• **What is required**
Reproduce the lines below exactly. Skip images.
--- Exercise data Enclosed Below ---
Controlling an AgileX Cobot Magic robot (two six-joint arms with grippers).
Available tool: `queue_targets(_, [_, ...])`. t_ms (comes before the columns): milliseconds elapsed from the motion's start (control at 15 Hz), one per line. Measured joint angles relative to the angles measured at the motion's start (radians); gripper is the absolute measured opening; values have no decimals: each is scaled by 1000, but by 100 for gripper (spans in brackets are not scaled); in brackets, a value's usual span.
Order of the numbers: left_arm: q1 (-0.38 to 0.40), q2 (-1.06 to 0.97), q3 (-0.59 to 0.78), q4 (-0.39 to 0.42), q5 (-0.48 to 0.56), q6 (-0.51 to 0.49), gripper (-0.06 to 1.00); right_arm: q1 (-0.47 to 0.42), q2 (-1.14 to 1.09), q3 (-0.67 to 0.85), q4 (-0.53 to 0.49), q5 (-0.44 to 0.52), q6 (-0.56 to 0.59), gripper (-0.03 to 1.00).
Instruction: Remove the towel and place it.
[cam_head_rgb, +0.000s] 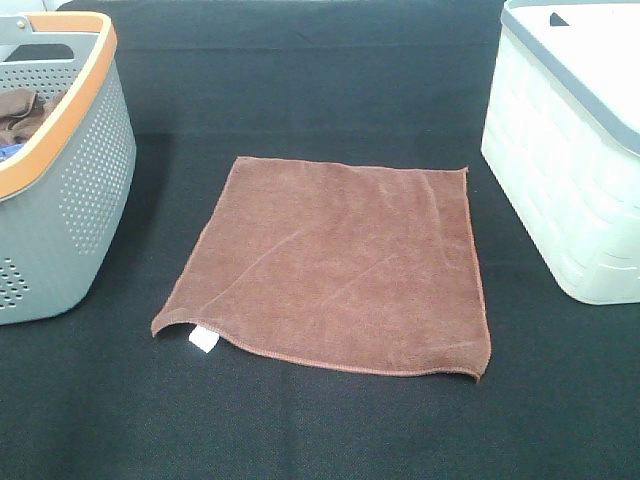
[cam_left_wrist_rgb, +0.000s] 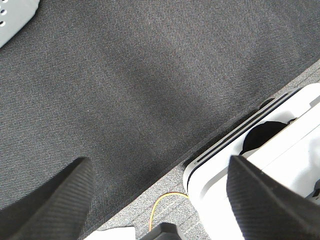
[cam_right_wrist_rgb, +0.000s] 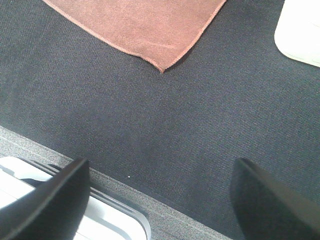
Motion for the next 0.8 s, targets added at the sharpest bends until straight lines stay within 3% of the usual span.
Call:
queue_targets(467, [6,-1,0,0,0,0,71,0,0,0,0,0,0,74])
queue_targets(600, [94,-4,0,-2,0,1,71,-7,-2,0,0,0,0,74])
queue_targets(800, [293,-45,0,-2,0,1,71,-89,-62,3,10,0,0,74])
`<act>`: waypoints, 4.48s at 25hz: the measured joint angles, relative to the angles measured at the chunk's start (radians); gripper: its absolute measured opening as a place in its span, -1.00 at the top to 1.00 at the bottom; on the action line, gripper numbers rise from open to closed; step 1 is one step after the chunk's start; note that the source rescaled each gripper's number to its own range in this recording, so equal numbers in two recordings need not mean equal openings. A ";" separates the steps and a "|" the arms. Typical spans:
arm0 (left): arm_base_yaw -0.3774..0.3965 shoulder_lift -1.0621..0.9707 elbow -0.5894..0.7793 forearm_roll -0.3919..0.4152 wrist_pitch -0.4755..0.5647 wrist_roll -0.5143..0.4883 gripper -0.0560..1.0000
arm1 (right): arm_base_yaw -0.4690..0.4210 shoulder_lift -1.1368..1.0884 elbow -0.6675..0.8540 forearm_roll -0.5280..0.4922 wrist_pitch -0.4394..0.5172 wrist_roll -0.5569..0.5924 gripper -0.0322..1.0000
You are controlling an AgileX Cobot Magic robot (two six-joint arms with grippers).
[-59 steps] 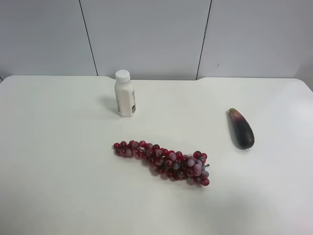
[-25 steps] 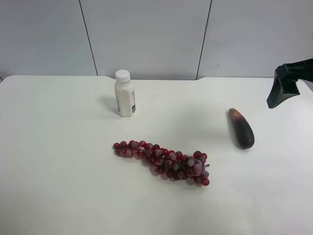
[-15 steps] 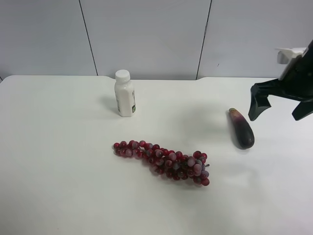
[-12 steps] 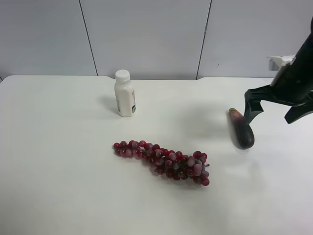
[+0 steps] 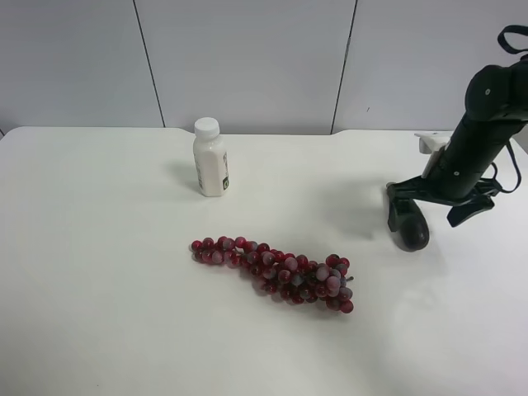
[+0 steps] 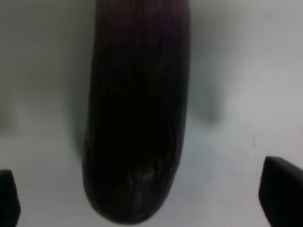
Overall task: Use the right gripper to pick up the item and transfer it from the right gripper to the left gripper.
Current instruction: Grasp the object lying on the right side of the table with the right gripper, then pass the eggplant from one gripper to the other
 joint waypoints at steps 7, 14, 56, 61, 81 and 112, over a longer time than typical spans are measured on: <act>0.000 0.000 0.000 0.000 0.000 0.000 -1.00 | 0.000 0.067 0.000 0.000 -0.029 -0.007 -1.00; 0.000 0.000 0.000 0.000 0.000 0.000 -1.00 | 0.000 0.093 0.000 0.001 -0.030 -0.007 -0.71; 0.000 0.000 0.000 0.000 0.000 0.000 -1.00 | 0.083 -0.201 0.000 0.027 0.049 -0.029 0.92; 0.000 0.000 0.000 0.000 0.000 0.000 -1.00 | 0.175 -0.215 0.000 0.027 0.068 -0.049 0.92; 0.000 0.000 0.000 0.000 0.000 0.000 -1.00 | 0.522 -0.284 0.000 0.027 0.090 -0.157 0.92; -0.637 0.613 -0.177 0.020 -0.030 0.507 -1.00 | 0.845 -0.284 0.000 0.211 0.140 -0.385 0.92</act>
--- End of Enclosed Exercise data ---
• **Result of this exercise**
Controlling an AgileX Cobot Magic robot (two six-joint arms with grippers).
Available tool: `queue_targets(_, [_, ...])`. t_ms (comes before the columns): milliseconds elapsed from the motion's start (control at 15 Hz), one per line. Measured joint angles relative to the angles measured at the motion's start (radians); gripper is the absolute measured opening; values have no decimals: each is scaled by 1000, but by 100 for gripper (spans in brackets are not scaled); in brackets, a value's usual span.
Order of the numbers: left_arm: q1 (-0.38 to 0.40), q2 (-1.06 to 0.97), q3 (-0.59 to 0.78), q4 (-0.39 to 0.42), q5 (-0.48 to 0.56), q6 (-0.51 to 0.49), gripper (-0.06 to 1.00); right_arm: q1 (-0.47 to 0.42), q2 (-1.14 to 1.09), q3 (-0.67 to 0.85), q4 (-0.53 to 0.49), q5 (-0.44 to 0.52), q6 (-0.56 to 0.59), gripper (-0.03 to 1.00).
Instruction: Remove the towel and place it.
[cam_head_rgb, +0.000s] 
[cam_left_wrist_rgb, +0.000s] 
[cam_right_wrist_rgb, +0.000s] 
Motion for the next 0.8 s, targets added at the sharpest bends until straight lines stay within 3% of the usual span.
Call:
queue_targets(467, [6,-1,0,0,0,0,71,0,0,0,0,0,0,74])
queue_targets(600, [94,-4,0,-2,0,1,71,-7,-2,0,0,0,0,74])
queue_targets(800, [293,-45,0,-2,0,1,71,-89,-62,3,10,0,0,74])
`<act>`: waypoints, 4.48s at 25hz: the measured joint angles, relative to the angles measured at the chunk's start (radians); gripper: its absolute measured opening as a place in its span, -1.00 at the top to 1.00 at the bottom; on the action line, gripper numbers rise from open to closed; step 1 is one step after the chunk's start; note that the source rescaled each gripper's number to its own range in this recording, so equal numbers in two recordings need not mean equal openings. A ";" separates the steps and a "|" the arms. Typical spans:
arm0 (left): arm_base_yaw -0.3774..0.3965 shoulder_lift -1.0621..0.9707 elbow -0.5894..0.7793 forearm_roll -0.3919..0.4152 wrist_pitch -0.4755..0.5647 wrist_roll -0.5143..0.4883 gripper -0.0560..1.0000
arm1 (right): arm_base_yaw -0.4690..0.4210 shoulder_lift -1.1368..1.0884 elbow -0.6675..0.8540 forearm_roll -0.5280..0.4922 wrist_pitch -0.4394..0.5172 wrist_roll -0.5569..0.5924 gripper -0.0322..1.0000
You are controlling an AgileX Cobot Magic robot (two six-joint arms with grippers).
[-59 steps] 
[-25 steps] 
[-15 steps] 
[-12 steps] 
[+0 steps] 
[+0 steps] 
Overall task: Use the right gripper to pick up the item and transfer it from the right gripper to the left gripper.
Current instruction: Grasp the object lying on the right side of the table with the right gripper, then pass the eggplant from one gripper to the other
 joint waypoints at steps 7, 14, 56, 61, 81 and 112, over a longer time than typical spans are measured on: <act>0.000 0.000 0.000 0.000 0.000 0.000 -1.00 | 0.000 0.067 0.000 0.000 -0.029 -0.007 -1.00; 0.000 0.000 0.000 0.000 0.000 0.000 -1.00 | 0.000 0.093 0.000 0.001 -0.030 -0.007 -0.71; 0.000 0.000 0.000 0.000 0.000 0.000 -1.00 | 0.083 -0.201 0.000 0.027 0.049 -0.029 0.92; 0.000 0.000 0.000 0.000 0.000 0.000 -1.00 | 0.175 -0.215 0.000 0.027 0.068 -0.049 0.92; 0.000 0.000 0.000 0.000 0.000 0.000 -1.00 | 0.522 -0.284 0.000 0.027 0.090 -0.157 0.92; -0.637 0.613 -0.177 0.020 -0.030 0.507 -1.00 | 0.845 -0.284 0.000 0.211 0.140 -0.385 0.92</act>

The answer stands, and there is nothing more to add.